● **Your instructions**
Transcribe exactly everything in the data below from the line containing "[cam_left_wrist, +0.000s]" down to the line containing "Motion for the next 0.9", both lines included and nothing further.

● **The data**
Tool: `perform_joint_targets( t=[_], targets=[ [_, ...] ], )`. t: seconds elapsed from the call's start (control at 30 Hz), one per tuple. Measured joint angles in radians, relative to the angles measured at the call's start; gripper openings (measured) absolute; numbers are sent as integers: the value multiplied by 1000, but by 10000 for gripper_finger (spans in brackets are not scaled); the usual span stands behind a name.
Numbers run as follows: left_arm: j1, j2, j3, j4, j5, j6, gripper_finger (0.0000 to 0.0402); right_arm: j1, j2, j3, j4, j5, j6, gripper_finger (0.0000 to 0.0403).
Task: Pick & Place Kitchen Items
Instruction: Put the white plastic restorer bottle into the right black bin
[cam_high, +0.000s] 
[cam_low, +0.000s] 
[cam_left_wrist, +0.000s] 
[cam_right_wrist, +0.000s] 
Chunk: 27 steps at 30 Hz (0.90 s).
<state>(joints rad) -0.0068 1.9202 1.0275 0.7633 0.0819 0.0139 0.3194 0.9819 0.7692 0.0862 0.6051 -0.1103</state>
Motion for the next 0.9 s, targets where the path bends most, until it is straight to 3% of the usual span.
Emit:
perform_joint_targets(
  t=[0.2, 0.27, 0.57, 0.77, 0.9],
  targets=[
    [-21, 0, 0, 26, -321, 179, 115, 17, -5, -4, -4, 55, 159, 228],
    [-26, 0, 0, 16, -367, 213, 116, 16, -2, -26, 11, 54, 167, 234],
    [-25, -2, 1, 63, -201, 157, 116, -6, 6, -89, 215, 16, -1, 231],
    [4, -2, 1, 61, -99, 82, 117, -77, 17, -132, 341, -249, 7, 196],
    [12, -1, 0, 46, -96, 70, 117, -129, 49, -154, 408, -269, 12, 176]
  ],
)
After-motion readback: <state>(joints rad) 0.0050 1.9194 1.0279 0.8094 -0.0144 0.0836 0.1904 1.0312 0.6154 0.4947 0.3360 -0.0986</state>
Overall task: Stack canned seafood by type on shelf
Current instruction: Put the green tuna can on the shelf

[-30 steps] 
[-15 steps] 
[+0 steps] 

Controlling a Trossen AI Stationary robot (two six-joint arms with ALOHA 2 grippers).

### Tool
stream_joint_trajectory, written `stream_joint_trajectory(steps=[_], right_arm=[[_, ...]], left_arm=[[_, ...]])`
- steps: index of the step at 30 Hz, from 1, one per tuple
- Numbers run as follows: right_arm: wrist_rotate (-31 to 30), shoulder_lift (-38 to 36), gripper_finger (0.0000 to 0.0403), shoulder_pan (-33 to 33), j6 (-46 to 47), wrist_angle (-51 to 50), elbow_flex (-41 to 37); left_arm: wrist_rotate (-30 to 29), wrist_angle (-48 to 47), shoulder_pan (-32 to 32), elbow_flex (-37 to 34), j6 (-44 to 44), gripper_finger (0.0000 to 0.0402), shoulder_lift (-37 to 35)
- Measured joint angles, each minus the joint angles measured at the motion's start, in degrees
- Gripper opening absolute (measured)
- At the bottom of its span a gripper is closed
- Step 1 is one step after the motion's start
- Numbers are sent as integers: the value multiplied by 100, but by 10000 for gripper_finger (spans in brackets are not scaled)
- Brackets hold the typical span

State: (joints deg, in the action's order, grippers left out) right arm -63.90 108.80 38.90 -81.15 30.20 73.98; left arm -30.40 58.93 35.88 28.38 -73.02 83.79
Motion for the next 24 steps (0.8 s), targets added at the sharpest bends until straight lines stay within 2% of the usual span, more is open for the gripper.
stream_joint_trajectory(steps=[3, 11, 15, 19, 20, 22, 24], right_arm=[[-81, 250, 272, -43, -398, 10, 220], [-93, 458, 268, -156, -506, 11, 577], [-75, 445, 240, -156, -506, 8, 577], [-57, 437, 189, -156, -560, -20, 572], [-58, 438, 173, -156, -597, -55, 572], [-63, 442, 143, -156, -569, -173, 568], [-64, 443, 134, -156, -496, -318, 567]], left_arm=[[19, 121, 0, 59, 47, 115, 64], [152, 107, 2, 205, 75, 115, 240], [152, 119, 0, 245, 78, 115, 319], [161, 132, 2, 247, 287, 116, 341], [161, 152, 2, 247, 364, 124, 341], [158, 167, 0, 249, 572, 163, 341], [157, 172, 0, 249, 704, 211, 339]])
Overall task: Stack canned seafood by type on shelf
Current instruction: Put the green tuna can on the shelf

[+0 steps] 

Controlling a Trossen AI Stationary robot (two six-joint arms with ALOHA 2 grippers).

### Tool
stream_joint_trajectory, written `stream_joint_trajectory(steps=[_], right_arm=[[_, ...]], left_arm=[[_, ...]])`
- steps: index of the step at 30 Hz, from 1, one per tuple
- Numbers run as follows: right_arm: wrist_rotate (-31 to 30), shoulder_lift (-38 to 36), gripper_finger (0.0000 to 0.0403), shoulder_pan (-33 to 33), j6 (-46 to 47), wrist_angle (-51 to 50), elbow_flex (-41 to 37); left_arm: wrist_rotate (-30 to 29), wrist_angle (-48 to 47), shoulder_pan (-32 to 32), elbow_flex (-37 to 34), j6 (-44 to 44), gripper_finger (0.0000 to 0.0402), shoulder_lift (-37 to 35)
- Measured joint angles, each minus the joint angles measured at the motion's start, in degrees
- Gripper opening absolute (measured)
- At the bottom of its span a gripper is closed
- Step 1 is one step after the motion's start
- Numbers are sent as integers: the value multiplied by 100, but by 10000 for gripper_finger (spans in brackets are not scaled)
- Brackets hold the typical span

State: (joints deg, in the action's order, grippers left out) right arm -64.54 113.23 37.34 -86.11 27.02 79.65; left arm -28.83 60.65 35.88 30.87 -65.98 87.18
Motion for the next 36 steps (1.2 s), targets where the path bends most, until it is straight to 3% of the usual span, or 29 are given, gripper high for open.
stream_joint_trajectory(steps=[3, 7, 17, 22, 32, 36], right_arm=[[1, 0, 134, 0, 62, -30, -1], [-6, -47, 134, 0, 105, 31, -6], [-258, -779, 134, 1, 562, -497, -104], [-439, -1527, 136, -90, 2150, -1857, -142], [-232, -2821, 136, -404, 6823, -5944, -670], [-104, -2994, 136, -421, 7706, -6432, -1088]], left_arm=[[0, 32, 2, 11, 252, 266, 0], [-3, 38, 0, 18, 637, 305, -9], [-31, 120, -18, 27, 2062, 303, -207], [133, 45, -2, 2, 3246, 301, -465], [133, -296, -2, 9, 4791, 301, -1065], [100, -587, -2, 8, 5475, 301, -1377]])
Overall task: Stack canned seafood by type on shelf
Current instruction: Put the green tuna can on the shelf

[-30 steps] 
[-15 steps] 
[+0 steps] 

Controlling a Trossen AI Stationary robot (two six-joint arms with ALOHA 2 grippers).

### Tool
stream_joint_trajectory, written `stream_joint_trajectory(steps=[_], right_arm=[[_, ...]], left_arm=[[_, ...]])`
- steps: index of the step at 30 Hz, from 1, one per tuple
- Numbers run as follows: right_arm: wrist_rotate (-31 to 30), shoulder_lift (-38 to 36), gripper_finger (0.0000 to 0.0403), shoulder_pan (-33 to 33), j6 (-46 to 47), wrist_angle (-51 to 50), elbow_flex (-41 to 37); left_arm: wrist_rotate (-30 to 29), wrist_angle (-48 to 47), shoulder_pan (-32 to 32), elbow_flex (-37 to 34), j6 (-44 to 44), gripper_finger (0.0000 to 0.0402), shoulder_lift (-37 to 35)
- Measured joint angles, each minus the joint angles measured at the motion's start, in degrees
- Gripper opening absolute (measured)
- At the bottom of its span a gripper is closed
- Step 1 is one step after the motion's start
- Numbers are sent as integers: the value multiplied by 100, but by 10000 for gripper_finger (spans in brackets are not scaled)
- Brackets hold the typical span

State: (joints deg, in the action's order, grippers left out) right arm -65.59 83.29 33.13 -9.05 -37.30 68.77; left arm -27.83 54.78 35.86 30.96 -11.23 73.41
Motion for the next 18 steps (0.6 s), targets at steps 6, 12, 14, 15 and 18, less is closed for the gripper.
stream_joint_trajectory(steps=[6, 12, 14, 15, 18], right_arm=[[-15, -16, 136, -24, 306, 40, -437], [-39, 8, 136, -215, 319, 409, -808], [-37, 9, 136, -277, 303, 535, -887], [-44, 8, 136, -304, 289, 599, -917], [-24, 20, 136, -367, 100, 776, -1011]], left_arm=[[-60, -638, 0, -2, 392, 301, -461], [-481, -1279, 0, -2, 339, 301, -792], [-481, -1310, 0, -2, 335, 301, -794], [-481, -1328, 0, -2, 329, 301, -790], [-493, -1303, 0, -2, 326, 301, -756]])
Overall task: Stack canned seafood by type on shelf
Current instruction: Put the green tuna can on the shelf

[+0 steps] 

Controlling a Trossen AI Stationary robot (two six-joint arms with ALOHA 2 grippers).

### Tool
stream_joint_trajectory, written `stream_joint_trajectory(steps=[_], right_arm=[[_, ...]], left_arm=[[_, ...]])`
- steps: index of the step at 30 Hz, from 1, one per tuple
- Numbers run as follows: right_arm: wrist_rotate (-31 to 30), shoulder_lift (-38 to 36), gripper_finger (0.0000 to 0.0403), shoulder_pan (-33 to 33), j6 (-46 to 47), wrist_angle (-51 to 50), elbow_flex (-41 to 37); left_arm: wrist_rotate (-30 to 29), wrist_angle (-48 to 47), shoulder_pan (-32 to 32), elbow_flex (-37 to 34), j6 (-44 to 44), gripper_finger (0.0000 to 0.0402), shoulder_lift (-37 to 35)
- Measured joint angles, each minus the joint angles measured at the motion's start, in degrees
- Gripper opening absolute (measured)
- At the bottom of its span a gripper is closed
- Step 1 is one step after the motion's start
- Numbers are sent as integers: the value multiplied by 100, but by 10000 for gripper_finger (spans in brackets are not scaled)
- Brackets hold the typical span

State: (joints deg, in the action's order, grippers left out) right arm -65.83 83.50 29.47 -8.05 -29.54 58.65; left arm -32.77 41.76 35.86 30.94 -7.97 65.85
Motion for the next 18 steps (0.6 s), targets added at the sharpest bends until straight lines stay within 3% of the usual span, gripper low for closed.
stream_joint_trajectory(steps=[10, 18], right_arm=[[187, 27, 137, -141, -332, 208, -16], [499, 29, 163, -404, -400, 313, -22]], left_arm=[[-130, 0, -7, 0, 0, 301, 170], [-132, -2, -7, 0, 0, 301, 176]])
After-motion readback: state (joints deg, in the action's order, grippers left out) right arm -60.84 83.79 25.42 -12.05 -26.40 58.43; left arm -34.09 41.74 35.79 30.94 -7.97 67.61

● **Result for this task**
[cam_left_wrist, +0.000s] 
[cam_right_wrist, +0.000s] 
Chunk: 27 steps at 30 Hz (0.90 s).
<state>(joints rad) -0.0068 1.9202 1.0275 0.7633 0.0819 0.0139 0.3194 0.9819 0.7692 0.0862 0.6051 -0.1103</state>
Motion for the next 0.9 s, targets where the path bends most, until it is straight to 3% of the usual span.

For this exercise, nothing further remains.